Mülheim. . Die große Nachbarschaft, zu der rund 50 Anwohner gehören, feiert Hochzeiten, Jubiläen und Geburtstage. Hier gilt: Einer für alle, alle für einen.
Die halbe Nachbarschaft des mittleren Eupener Wegs ist in der Garage von Jutta Schmitz versammelt. 14 Erwachsene, um einen Wärmepilz gedrängelt und mit einem wärmenden Glühwein ausgestattet, sind bereits in lebhafte Gespräche vertieft. Neun Kinder jeden Alters trotzen dem Nieselwetter und flitzen draußen herum. „Ich bin stolz, im mittleren Eupener Weg zu wohnen und eine so tolle Nachbarschaft zu haben“, sagt Jutta Schmitz und strahlt in die Runde. Die Akzeptanz von Jung und Alt sei hier sehr groß – das finde man doch nicht mehr überall.
Alle reden durcheinander: „Wisst ihr noch, wie wir beim Oppi das Dach geflickt haben, nachdem ein Sturm einen Teil weggeweht hatte“, sagt Erich Kosczinski in die Runde. „Und wir waren gerade in Holland, als nach dem Pfingststurm „Ela“ unser Keller überflutet war.
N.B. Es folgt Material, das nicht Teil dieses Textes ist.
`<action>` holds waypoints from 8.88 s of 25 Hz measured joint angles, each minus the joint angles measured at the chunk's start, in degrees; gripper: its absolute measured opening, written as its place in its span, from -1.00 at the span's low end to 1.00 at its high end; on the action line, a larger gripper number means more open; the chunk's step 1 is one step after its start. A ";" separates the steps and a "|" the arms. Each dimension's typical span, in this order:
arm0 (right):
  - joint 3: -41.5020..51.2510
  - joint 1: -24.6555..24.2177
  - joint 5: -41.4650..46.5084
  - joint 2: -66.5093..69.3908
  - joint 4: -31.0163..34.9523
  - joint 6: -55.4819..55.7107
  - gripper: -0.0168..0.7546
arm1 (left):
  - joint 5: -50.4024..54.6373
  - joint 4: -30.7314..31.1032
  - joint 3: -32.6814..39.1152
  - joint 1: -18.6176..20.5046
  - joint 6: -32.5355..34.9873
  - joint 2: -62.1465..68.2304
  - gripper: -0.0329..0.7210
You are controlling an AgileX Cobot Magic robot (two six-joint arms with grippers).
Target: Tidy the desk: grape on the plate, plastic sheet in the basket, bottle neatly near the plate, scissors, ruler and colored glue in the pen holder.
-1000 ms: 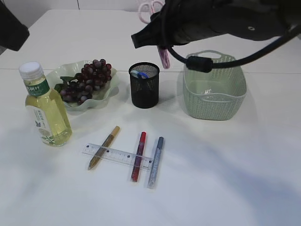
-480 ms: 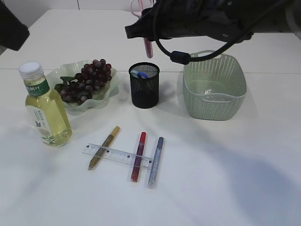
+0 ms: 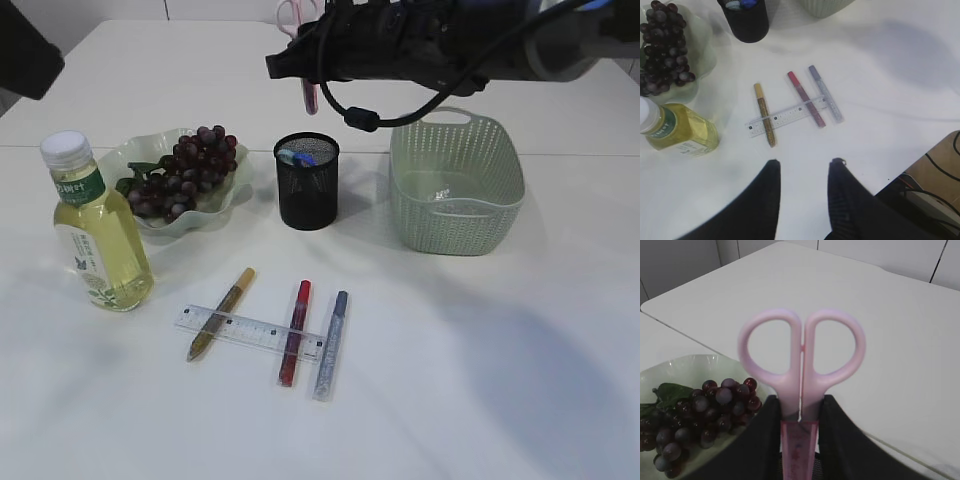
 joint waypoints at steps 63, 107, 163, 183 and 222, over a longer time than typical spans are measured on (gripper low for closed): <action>-4.31 -2.09 0.07 10.02 -2.36 0.69 -0.20 | -1.64 1.97 0.00 0.00 0.00 0.00 -0.28; -4.83 13.68 66.50 -3.58 42.36 -60.07 -0.32 | 0.46 4.62 0.00 0.00 -0.46 -0.30 -0.28; -19.18 15.90 65.45 14.27 56.86 -80.92 0.20 | 1.34 6.68 -0.19 0.00 -6.04 -16.23 -0.28; -19.26 13.02 65.73 16.57 61.06 -85.21 0.18 | 1.38 10.77 -0.19 0.00 -8.45 -16.23 -0.28; -19.51 13.02 63.07 20.65 62.16 -85.01 0.32 | 1.38 15.06 -0.19 0.00 -10.99 -16.23 -0.28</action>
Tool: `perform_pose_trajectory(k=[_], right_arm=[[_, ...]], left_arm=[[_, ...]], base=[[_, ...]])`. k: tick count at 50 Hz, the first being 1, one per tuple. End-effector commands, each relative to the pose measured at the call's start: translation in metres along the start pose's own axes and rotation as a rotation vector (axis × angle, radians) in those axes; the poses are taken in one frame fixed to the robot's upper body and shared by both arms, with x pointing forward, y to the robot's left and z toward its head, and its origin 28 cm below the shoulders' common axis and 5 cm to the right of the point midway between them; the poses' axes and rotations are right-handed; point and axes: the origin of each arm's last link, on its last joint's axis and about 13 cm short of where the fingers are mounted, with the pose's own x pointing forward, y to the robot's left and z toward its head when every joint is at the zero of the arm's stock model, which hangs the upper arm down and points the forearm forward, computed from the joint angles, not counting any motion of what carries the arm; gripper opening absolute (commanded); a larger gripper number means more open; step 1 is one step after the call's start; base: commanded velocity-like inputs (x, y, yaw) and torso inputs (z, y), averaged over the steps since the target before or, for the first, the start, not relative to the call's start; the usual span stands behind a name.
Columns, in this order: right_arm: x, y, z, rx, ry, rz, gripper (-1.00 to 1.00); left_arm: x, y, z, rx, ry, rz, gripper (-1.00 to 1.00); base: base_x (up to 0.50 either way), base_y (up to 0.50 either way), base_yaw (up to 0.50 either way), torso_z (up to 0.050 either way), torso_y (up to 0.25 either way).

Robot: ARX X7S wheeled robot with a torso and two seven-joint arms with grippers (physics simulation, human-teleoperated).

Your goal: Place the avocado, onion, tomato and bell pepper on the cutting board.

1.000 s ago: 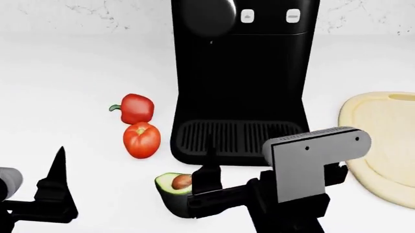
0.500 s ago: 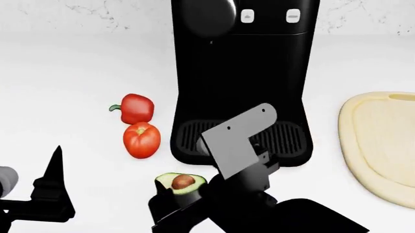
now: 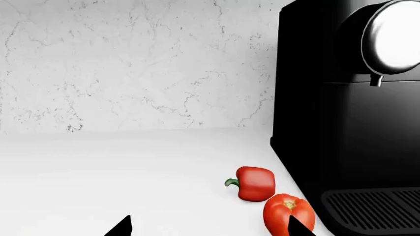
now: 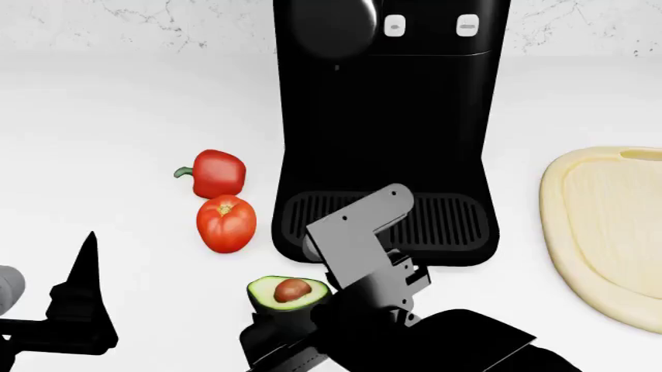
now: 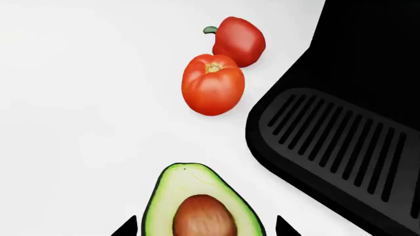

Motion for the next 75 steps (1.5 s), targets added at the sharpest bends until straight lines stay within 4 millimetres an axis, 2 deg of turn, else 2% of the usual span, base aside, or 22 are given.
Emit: perform_pose_trajectory(k=[1, 10, 11, 18, 25, 30, 33, 35, 37, 43, 48, 52, 57, 66, 75], right_arm=[[0.009, -0.004, -0.012, 0.027, 0.055, -0.002, 1.00], [0.009, -0.005, -0.013, 0.029, 0.054, -0.028, 1.00], [0.008, -0.005, -0.011, 0.016, 0.034, -0.048, -1.00], [-0.003, 0.003, 0.001, -0.019, -0.041, -0.059, -1.00], [-0.017, 0.002, 0.008, -0.007, -0.126, -0.120, -1.00], [-0.049, 0.001, 0.024, 0.041, -0.233, -0.214, -1.00], [-0.070, -0.003, 0.029, 0.053, -0.284, -0.294, -1.00], [-0.081, -0.006, 0.031, 0.054, -0.297, -0.318, -1.00], [-0.091, -0.012, 0.032, 0.058, -0.305, -0.362, -1.00], [-0.108, -0.020, 0.031, 0.080, -0.311, -0.422, -1.00], [-0.113, -0.021, 0.026, 0.089, -0.293, -0.452, -1.00], [-0.116, -0.020, 0.026, 0.084, -0.282, -0.458, -1.00], [-0.117, -0.018, 0.025, 0.082, -0.285, -0.457, -1.00], [-0.121, -0.019, 0.022, 0.092, -0.281, -0.461, -1.00], [-0.120, -0.017, 0.021, 0.095, -0.275, -0.451, -1.00]], left_arm=[[0.003, 0.000, -0.001, -0.019, -0.017, -0.007, 1.00], [0.003, -0.002, -0.001, -0.019, -0.018, -0.008, 1.00], [0.003, -0.002, -0.001, -0.018, -0.018, -0.009, 1.00], [0.002, 0.000, -0.001, -0.019, -0.017, -0.010, 1.00], [0.006, 0.001, -0.003, -0.021, -0.005, -0.022, 1.00], [0.036, 0.004, 0.009, 0.017, 0.028, -0.111, 1.00], [0.057, -0.005, 0.015, 0.000, 0.062, -0.206, 1.00], [0.064, -0.007, 0.022, -0.010, 0.055, -0.207, 1.00], [0.073, -0.015, 0.030, -0.020, 0.083, -0.285, 1.00], [0.103, -0.025, 0.015, 0.045, 0.221, -0.377, 1.00], [0.119, -0.033, 0.005, 0.053, 0.267, -0.411, 1.00], [0.124, -0.031, -0.008, 0.045, 0.315, -0.400, 1.00], [0.141, -0.029, -0.017, 0.024, 0.365, -0.371, 1.00], [0.151, -0.030, -0.041, 0.025, 0.453, -0.375, 1.00], [0.160, -0.033, -0.050, 0.025, 0.479, -0.381, 1.00]], base=[[0.00, 0.00, 0.00, 0.000, 0.000], [0.00, 0.00, 0.00, 0.000, 0.000], [0.00, 0.00, 0.00, 0.000, 0.000], [0.00, 0.00, 0.00, 0.000, 0.000], [0.00, 0.00, 0.00, 0.000, 0.000], [0.00, 0.00, 0.00, 0.000, 0.000], [0.00, 0.00, 0.00, 0.000, 0.000], [0.00, 0.00, 0.00, 0.000, 0.000], [0.00, 0.00, 0.00, 0.000, 0.000], [0.00, 0.00, 0.00, 0.000, 0.000], [0.00, 0.00, 0.00, 0.000, 0.000], [0.00, 0.00, 0.00, 0.000, 0.000], [0.00, 0.00, 0.00, 0.000, 0.000], [0.00, 0.00, 0.00, 0.000, 0.000], [0.00, 0.00, 0.00, 0.000, 0.000]])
Als wir am nächsten Mittag endlich zu Hause ankamen, hatten fünf Nachbarn bereits alles trocken gelegt und geputzt“, erzählt Beate Gulanowska.
"Einer für alle, alle für einen"
Ihr Mann Marek erinnert sich: Er sei eines Tages von der Arbeit gekommen, da habe die Haustür gefehlt. Der Schlüssel sei seiner Frau abgebrochen. Also hätten die Nachbarn kurzerhand die Tür ausgebaut und seien bei seiner Ankunft noch dabei gewesen, den Zylinder zu wechseln. „Wir waren einfach nicht schnell genug, sonst hätte Marek gar nichts gemerkt“, meinen einige Nachbarn lachend.
Die Nachbarschaft ist also in guten wie in schlechten Zeiten füreinander da. „Wer zu Hause ist, packt sofort mit an und hilft“, betont Janita Wältring. „Einer für alle, alle für einen“, ergänzt Frau Moraw fröhlich. Sie hat viel nachbarschaftliche Unterstützung erfahren, als sie im Krankenhaus war.
„Hier stört es zum Glück niemanden, wenn die Kinder mal laut sind“
Es habe immer schon Siedlerfeste, wie das „Klumpenfest“, und eine gute Nachbarschaft gegeben, erinnert sich die 85-jährige Ruth Hermesmeyer, seit 1937 am Eupener Weg zu Hause. Aber dann habe eine Stagnation eingesetzt, etliche Leute seien weggezogen oder verstorben. „Es gab damals kein Kind mehr auf unserer Straße“, sagt die Seniorin. 2001 ging dann der Kindersegen los, nachdem mit den jungen Familien, die auf den freien Grundstücken gebaut hatten, neues Leben in die Gemeinschaft kam. „Hier stört es zum Glück niemanden, wenn die Kinder mal laut sind“, sagt Janita Wältring, die im Sommer mit anderen Müttern gerne mal zum Klönen auf der Straße sitzt, um den Nachwuchs zu beaufsichtigen.
Die Kinder gehen, wie auch schon zu früheren Zeiten, in die Oemberg-Schule, wachsen gemeinsam auf. „Als wir als neue Familie eingezogen sind, sind wir so herzlich aufgenommen worden, dass mussten wir das einfach an die Nächsten weiter geben“, findet Beate Gulanowska.
Nachbarn feiern allerlei gemeinsam
Für die Sprösslinge kommt der Nikolaus zu Gulanowskas, zu Sankt Martin näht Ruth Hermesmeyer Täschchen für die Kleinen, bei Familie Moraw wird Halloween gefeiert. Es wird gebacken, gebastelt, und jeder bringt etwas mit. Natürlich feiert die große Nachbarschaft, zu der rund 50 Menschen gehören, Hochzeiten, Silberhochzeiten oder runde Geburtstage.
Auch der 65. Straßengeburtstag sei Anlass für ein großes Fest gewesen, erinnern sie sich. „Wir haben ja in diesem Jahr schon das 75-jährige Bestehen“, wirft jemand in die Runde. Sofort ist klar: Auch das ist eine Feier wert! „Trotzdem sind wir keine Pottkieker“, sagt Jutta Schmitz, die mit kurzer Unterbrechung seit 59 Jahren am Eupener Weg lebt. Es gebe keinen Zwang und keine Verpflichtung – vielleicht klappe es deshalb so gut mit den Nachbarn.